Problem: Go through the material below and copy all lines with "camera".

Records shown:
.....

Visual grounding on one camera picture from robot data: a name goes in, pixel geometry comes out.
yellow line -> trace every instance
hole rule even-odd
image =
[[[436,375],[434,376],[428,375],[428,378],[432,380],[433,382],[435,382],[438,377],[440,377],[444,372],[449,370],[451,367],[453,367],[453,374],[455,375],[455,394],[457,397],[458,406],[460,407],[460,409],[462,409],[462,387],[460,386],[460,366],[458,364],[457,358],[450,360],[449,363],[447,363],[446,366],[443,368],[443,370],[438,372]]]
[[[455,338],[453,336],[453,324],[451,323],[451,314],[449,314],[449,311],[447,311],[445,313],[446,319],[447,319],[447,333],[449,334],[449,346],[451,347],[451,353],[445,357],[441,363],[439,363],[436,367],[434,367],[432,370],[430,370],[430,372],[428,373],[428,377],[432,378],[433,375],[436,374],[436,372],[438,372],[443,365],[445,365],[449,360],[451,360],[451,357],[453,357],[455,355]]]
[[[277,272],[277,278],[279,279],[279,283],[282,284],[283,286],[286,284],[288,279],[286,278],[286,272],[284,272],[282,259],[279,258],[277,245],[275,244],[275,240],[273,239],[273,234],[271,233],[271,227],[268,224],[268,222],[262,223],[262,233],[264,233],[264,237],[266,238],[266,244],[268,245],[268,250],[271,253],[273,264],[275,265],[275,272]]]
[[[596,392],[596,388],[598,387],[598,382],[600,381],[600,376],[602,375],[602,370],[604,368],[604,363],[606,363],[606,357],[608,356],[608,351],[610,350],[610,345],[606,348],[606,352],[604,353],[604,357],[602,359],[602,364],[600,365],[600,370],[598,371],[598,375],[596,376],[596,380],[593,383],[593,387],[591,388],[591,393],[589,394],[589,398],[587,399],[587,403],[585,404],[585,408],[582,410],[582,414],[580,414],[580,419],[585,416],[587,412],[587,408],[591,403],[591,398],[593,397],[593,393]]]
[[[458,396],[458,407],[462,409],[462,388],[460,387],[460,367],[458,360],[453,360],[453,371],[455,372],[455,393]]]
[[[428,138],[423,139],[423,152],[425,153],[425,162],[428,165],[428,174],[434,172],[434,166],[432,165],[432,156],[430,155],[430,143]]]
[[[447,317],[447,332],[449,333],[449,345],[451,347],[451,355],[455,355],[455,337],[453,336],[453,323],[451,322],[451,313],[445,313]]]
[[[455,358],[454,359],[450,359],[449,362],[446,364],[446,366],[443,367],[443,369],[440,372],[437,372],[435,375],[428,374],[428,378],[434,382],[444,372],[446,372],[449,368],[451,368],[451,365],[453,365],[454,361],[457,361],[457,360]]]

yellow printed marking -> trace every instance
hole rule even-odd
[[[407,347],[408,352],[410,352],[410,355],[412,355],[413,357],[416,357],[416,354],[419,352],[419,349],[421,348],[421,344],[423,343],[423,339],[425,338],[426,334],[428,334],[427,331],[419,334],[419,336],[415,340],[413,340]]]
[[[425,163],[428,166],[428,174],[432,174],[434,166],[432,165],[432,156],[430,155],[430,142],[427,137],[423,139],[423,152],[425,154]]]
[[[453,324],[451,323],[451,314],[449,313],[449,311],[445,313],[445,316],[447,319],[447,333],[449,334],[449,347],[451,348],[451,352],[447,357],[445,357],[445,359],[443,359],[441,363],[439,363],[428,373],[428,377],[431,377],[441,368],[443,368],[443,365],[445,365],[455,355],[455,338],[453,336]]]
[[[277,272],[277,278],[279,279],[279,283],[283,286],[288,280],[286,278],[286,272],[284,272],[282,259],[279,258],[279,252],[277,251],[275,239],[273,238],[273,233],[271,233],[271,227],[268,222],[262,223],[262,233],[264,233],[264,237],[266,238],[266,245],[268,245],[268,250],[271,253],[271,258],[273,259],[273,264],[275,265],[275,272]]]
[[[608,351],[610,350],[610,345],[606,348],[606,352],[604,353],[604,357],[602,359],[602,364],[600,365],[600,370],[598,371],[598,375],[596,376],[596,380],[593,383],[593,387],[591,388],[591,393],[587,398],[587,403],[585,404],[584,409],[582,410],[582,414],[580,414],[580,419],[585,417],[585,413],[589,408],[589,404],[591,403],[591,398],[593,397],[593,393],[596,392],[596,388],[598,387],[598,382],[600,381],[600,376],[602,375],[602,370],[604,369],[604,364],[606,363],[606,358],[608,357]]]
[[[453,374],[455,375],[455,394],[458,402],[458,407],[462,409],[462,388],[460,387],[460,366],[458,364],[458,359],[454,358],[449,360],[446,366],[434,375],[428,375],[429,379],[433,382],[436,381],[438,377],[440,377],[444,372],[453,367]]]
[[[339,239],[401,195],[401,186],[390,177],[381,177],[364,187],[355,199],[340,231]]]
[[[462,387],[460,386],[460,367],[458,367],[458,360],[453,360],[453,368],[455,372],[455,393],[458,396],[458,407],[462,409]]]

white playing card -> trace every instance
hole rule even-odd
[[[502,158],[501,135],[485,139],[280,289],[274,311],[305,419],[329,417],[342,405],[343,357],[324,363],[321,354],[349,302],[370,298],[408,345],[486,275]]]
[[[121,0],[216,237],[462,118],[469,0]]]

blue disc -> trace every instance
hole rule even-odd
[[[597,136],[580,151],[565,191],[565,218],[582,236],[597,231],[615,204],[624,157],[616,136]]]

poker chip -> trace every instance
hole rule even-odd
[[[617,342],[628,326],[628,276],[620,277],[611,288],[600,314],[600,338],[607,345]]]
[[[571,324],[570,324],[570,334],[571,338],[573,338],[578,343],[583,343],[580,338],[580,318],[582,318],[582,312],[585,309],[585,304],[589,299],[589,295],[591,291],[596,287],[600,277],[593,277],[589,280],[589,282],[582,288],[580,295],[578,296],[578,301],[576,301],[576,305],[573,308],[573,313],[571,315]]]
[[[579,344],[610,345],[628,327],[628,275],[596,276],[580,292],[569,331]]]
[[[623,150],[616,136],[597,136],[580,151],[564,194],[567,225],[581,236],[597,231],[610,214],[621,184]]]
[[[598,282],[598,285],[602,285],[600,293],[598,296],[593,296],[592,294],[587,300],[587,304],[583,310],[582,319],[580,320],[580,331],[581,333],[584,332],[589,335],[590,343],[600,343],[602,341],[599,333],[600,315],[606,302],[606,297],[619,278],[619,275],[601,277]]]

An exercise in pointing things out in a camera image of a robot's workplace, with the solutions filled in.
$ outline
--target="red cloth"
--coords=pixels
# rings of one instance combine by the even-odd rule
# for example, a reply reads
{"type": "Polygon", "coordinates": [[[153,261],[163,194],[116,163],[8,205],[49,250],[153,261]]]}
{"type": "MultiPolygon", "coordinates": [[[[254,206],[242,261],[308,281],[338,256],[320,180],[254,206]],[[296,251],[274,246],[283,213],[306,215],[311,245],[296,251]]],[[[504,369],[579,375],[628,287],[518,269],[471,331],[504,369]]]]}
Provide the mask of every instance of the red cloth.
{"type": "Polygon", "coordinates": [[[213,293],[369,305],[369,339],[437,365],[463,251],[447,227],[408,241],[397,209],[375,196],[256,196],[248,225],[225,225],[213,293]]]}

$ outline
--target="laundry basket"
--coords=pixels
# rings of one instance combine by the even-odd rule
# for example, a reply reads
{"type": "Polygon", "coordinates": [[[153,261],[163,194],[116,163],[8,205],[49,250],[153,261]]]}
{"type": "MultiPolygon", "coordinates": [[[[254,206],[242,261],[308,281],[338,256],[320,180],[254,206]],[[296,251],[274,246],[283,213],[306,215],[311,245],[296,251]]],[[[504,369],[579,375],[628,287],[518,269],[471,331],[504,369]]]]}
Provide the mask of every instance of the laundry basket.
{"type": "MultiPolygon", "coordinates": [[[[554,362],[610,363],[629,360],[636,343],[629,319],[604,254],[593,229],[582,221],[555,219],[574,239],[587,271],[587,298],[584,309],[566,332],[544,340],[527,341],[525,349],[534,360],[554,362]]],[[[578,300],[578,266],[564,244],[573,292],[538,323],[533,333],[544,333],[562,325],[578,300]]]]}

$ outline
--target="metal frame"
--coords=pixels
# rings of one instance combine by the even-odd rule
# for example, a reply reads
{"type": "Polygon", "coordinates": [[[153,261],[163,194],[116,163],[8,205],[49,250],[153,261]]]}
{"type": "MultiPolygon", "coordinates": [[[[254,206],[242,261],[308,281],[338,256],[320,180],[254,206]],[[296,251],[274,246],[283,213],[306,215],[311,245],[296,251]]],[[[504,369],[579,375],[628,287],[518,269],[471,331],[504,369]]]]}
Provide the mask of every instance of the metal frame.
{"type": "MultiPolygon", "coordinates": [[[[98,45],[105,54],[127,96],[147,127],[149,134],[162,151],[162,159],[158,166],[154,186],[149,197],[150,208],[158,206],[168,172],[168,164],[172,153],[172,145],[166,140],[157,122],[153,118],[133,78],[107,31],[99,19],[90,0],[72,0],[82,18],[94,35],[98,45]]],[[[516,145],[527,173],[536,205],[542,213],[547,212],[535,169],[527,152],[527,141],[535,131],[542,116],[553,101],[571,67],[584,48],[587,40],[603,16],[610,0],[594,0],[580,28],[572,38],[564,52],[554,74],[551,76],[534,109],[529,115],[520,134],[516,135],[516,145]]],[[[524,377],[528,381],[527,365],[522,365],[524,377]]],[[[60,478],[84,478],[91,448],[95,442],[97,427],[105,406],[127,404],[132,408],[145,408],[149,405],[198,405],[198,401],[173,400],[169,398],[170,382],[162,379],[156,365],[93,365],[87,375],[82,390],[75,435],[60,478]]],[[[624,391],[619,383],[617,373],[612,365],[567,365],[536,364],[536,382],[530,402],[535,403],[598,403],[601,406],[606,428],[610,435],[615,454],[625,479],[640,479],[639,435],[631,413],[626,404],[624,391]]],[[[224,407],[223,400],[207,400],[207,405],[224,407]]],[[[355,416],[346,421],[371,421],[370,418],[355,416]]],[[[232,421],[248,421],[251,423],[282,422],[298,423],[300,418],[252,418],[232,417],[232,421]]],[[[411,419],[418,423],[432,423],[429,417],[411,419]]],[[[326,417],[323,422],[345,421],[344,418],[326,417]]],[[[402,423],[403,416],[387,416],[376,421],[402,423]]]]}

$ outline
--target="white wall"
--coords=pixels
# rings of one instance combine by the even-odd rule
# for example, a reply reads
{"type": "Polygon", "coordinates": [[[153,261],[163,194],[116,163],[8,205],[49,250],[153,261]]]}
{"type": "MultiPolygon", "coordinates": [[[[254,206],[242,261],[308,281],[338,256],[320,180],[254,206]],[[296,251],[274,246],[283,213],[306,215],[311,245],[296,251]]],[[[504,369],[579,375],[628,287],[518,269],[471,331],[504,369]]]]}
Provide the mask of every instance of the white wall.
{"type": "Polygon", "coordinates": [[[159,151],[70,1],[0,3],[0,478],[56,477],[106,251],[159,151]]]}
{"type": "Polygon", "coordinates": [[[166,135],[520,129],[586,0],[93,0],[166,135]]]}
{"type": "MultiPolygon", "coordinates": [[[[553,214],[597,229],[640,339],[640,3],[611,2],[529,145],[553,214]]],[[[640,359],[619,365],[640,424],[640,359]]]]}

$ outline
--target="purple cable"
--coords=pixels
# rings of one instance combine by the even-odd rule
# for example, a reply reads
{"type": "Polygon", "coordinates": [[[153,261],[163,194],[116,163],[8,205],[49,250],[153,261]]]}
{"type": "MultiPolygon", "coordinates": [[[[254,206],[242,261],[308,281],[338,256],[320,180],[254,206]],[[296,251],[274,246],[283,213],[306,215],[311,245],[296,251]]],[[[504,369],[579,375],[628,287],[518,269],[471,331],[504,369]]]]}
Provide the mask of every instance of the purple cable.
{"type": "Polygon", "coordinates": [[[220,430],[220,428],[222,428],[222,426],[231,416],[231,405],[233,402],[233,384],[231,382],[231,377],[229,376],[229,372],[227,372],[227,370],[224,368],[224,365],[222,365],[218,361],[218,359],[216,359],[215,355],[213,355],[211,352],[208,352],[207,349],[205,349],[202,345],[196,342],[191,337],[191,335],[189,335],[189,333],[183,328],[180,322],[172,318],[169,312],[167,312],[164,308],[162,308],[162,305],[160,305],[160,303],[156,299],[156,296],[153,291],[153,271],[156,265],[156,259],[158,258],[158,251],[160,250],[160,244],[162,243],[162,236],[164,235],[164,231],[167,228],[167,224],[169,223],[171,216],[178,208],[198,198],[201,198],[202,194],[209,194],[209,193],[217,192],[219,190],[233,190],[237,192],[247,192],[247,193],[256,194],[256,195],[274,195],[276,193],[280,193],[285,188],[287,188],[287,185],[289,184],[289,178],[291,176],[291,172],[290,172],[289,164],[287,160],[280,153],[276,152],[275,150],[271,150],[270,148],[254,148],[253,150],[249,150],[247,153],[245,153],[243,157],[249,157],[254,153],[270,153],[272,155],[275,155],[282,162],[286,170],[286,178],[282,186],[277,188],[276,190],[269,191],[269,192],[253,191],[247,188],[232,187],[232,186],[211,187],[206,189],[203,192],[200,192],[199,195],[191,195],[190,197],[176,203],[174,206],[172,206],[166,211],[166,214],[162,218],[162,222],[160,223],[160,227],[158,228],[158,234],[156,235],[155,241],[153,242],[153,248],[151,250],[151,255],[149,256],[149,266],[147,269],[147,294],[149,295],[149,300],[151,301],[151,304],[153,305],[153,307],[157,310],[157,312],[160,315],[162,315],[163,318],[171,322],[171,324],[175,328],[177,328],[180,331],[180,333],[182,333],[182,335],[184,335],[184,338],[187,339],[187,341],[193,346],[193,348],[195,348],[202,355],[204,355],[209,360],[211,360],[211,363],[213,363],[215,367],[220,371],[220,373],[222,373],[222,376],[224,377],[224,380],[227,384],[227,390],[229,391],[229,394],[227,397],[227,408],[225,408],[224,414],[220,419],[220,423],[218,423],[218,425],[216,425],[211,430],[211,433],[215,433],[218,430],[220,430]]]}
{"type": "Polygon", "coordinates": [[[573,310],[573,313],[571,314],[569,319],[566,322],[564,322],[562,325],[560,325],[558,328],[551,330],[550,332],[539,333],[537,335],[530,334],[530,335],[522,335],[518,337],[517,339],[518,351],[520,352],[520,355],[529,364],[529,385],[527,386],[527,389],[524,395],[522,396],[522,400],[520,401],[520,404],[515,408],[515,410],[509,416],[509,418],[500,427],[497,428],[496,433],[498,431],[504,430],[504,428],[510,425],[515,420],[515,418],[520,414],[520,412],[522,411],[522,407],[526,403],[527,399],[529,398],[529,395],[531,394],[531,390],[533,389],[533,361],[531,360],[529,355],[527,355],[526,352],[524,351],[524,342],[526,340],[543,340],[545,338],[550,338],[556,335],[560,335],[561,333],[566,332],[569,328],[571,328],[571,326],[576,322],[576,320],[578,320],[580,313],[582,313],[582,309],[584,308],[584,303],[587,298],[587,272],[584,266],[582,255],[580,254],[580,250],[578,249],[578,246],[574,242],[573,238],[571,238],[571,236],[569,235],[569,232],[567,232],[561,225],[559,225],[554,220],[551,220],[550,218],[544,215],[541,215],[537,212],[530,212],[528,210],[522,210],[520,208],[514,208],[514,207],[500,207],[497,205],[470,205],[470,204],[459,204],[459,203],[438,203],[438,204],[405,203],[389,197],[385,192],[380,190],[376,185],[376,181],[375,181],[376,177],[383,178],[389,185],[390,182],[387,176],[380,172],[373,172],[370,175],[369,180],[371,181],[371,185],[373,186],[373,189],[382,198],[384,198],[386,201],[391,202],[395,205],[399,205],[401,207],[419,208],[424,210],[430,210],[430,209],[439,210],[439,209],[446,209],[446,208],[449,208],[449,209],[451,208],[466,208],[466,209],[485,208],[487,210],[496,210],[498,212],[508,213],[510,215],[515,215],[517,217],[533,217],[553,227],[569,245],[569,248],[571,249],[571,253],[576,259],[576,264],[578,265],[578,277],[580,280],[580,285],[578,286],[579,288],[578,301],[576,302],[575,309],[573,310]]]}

.....

Problem solution:
Visual grounding on one camera picture from robot data: a name goes in, pixel geometry comes out.
An exercise in pointing things out in a camera image of a robot's workplace, with the solutions filled in.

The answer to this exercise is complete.